I started my business six years ago and it has grown considerably since its inception. To accommodate this growth, I began the process of investigating the costs associated with adding 5,000 square feet to my existing building in downtown Erie. In doing so, I compared the cost of town building permit fees in Erie with its neighboring communities. In Erie, the fees were approximately $10.37 per square foot in contrast to $3.35 in Broomfield and $4.06 in Lafayette. The discrepancy in fees is due to approximately $7.33 per square foot in impact fees charged by Erie in direct contrast to its neighbors.
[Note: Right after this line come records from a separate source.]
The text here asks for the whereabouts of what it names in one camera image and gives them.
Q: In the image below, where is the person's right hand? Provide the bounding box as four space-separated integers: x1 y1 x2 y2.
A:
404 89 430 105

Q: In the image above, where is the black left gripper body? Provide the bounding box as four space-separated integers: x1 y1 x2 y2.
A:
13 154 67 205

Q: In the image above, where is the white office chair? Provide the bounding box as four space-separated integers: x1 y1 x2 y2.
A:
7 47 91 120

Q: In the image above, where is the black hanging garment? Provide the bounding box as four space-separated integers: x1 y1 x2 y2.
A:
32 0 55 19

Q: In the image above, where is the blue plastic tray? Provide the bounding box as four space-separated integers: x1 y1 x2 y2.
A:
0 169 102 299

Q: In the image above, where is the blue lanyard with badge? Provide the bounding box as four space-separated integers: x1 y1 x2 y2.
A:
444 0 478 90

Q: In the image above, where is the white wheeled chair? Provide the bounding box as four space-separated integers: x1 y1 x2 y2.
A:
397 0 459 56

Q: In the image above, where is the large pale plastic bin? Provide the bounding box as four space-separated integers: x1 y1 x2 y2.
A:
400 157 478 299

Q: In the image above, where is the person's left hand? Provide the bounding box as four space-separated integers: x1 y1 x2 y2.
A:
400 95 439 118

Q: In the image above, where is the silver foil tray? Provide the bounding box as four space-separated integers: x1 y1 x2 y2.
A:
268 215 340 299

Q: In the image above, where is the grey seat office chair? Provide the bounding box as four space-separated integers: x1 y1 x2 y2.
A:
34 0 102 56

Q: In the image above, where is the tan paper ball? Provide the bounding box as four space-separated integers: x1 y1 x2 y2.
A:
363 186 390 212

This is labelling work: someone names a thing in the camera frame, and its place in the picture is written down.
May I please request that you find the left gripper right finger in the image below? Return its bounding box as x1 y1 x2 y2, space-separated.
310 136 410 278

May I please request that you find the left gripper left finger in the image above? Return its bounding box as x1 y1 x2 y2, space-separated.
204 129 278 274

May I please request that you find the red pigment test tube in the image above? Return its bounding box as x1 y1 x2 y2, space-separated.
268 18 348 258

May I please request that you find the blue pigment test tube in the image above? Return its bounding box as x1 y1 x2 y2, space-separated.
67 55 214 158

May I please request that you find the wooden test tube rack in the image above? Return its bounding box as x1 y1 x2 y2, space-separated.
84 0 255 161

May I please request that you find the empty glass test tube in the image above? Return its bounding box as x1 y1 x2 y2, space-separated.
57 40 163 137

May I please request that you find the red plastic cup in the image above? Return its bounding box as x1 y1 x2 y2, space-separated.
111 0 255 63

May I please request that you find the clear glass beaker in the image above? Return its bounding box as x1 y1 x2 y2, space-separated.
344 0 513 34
The banks I am talking to for this project are all unwilling to finance these fees and they will have to be paid in cash if and when I pull a building permit.
Ostensibly, these fees are to provide money with which to build new infrastructure to serve new development. My belief is these fees do exactly the opposite as the expansion of my business will have minimal to no impact on the public facilities and/or roads in this community. The fees the town will require me to pay for an addition to my existing building will also be but a drop-in-the bucket when compared to the true costs of new public facilities and/or roads.
I also believe the parties actually responsible for large impacts to the public facilities and roads in our community, such as grocery stores, will be successful at negotiating a rebate or reimbursement of these fees with the town. So, ultimately, it will be the small businesses like mine with the least ability to bear these fees, the least impact on the public facilities and roads and the least contribution to the true costs of these items that will end up paying them.
When I learned that Erie requires payment of fees that neighboring towns do not, I felt my town was evicting me from my home. To stay, I have to pay more than $35,000 that I would not have to pay if I were to move my business. I have always enjoyed living and working in Erie but, in light of the exorbitant fees and Erie’s attitude toward small businesses, it clearly makes no financial or business sense to continue to do so. I am at a loss to explain why Erie has chosen to put a wall around itself in the form of high impact fees that are likely to deter anyone interested in locating and/or expanding their business here.
If you feel this issue is important to our community, I urge you to contact the mayor and board of trustees to share your views (303-926-2700 or firstname.lastname@example.org).
Editor’s Note: Jennifer M. McCallum, Ph.D., Esq., is a biotechnology patent attorney that has received numerous awards in her field, including an appointment by Gov. Bill Owens to the Biotechnology Council for the State of Colorado, was voted one of the 40 top business leaders under the age of 40 by the Denver Business Journal, was voted the Outstanding Woman in Business in 2004 by the Denver Business Journal and has received five appointments as the vice-chair of the American Bar Association’s Committee on Bioethics.